WORK TO BE COMPLETED:
Report how many lines of the data contain the string "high". Add nothing.

++++ INFORMATION SHOWN ++++

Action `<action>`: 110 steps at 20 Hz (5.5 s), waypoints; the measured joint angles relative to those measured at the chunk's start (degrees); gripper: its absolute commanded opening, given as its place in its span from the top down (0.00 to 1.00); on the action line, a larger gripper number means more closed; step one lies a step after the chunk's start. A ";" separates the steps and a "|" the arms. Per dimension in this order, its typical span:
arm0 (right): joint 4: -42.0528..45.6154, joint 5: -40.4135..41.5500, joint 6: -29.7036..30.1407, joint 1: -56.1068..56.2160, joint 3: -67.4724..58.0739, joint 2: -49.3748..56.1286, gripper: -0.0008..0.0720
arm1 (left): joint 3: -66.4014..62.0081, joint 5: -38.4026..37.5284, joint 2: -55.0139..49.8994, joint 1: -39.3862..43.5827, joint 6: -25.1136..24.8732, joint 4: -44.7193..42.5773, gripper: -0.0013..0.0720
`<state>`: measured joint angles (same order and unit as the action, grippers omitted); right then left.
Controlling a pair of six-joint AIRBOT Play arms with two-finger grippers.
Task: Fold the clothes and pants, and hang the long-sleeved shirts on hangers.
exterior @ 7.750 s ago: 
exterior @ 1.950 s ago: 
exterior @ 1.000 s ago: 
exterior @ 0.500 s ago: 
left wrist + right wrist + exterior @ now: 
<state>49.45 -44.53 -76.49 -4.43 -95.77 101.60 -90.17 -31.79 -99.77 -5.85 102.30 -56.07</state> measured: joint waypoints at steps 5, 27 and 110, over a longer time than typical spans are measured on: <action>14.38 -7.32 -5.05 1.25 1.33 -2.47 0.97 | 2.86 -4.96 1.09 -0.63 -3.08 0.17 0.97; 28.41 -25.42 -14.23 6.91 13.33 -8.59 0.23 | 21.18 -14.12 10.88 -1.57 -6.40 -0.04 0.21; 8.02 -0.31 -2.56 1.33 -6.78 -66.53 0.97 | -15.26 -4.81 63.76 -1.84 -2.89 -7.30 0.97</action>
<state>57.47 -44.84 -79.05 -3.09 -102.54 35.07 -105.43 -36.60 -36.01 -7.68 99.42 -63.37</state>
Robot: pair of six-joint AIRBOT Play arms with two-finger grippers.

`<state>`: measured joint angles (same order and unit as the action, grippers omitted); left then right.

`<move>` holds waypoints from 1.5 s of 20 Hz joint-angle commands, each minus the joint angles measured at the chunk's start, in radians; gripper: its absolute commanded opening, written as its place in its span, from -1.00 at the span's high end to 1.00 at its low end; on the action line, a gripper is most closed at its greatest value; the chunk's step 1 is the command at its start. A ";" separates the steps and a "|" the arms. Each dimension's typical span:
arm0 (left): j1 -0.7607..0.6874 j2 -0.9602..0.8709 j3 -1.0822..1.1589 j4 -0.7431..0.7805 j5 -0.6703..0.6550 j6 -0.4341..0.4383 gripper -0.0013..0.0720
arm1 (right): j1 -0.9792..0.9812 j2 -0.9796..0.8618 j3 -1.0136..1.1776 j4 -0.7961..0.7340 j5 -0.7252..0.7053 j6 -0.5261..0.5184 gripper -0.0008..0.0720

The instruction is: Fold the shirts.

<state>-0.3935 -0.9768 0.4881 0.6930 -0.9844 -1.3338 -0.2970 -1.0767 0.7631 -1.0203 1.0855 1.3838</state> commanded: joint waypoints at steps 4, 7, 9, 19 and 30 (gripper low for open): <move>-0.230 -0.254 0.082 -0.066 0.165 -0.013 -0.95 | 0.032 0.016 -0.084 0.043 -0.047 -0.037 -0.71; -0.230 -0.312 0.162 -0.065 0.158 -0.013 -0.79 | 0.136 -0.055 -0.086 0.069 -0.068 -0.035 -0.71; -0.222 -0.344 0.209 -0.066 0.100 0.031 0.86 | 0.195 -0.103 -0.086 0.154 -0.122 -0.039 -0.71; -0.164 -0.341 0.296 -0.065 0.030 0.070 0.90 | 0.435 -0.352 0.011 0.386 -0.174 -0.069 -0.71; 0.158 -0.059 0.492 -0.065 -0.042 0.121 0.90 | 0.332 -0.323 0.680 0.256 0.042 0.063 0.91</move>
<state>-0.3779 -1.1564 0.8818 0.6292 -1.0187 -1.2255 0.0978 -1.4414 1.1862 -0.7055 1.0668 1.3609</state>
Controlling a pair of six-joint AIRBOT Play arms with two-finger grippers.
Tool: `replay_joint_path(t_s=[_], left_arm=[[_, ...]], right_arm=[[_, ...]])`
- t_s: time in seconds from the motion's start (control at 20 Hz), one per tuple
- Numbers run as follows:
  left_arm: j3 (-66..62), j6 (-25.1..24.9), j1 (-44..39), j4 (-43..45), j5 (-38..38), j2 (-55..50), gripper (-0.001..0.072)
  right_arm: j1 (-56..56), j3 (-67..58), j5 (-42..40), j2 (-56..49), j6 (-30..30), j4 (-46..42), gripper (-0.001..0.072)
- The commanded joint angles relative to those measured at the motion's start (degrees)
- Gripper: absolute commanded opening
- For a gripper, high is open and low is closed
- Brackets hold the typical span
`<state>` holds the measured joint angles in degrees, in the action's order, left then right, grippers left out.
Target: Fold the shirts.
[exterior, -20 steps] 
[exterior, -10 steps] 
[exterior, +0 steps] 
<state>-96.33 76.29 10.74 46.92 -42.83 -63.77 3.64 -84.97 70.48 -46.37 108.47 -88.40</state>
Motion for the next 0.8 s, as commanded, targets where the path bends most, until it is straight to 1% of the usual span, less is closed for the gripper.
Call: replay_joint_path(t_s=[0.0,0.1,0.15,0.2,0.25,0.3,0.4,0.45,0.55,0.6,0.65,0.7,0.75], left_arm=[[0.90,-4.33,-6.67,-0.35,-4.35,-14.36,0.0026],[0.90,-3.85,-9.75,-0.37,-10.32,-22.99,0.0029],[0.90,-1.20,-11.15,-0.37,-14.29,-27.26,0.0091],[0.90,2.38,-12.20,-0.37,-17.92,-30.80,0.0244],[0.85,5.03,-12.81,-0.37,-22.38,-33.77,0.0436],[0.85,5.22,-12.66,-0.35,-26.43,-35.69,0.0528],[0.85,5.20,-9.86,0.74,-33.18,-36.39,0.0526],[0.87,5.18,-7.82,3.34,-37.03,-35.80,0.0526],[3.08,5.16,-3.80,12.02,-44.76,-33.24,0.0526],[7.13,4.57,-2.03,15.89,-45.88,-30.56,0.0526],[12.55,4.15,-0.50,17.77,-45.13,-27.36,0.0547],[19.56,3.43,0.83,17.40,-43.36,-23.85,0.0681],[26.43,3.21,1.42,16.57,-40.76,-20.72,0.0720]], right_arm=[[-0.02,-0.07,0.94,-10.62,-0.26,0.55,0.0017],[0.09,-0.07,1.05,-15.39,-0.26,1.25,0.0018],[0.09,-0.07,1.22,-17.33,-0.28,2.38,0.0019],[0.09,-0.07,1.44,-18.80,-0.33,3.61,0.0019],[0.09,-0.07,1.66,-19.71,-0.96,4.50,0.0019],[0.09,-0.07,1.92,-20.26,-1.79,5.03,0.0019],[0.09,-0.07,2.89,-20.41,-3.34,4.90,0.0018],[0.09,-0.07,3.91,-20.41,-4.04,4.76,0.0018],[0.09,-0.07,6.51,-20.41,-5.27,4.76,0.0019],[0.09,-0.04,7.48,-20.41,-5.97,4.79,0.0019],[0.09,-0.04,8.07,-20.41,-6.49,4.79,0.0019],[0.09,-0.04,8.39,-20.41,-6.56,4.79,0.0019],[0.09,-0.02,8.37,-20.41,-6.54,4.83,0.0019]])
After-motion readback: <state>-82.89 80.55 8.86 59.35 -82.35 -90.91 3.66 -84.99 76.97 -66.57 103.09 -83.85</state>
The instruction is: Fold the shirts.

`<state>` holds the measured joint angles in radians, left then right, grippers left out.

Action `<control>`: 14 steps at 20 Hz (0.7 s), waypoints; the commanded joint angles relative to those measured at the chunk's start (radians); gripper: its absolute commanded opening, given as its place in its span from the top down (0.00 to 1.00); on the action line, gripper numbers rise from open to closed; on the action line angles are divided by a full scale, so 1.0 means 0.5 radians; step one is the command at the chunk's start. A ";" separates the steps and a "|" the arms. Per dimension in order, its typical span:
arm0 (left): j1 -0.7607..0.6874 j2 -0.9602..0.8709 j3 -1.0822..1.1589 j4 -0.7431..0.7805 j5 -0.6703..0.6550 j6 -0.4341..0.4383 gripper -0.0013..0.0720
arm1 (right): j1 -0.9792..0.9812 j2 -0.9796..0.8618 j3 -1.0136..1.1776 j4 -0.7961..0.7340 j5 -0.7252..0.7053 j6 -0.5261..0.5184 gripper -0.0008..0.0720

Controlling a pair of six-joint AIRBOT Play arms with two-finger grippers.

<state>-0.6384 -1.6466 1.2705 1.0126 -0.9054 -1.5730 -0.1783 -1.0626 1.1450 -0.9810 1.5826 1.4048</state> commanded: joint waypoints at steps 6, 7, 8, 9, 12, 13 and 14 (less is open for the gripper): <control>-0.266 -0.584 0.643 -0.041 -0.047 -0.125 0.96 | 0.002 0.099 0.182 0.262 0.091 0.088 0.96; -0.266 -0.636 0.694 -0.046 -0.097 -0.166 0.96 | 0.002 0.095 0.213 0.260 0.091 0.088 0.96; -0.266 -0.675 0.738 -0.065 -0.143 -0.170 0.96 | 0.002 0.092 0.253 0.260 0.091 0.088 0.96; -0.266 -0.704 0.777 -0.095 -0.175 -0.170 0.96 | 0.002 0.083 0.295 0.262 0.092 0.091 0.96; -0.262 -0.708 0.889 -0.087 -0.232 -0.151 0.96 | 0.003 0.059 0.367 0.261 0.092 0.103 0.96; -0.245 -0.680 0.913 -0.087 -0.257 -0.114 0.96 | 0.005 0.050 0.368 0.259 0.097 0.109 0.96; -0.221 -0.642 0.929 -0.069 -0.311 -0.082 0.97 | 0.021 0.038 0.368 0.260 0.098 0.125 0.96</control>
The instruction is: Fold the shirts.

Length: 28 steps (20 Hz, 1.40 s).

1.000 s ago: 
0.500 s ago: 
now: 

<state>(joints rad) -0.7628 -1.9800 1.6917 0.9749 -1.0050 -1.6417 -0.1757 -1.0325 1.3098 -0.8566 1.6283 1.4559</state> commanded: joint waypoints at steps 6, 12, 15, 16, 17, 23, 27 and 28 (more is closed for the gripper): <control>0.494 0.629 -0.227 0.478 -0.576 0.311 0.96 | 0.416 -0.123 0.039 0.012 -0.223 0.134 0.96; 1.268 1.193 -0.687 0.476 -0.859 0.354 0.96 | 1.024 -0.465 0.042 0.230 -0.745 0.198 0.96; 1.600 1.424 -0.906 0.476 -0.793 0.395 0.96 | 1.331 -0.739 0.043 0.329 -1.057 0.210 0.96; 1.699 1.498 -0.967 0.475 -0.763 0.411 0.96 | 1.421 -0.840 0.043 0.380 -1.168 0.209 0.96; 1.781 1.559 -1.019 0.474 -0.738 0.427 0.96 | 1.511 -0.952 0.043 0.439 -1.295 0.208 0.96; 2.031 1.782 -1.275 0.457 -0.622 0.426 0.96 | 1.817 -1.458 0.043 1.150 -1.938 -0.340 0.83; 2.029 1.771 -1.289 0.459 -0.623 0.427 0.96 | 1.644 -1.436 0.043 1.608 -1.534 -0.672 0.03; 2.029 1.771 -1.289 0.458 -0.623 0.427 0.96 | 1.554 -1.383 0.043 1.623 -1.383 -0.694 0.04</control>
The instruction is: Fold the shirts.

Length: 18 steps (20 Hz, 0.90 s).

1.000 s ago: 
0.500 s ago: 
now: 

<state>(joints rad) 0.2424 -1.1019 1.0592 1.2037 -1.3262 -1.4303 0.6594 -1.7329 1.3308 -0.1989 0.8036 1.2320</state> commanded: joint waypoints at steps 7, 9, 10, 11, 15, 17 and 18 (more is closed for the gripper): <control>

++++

YOUR SOLUTION:
2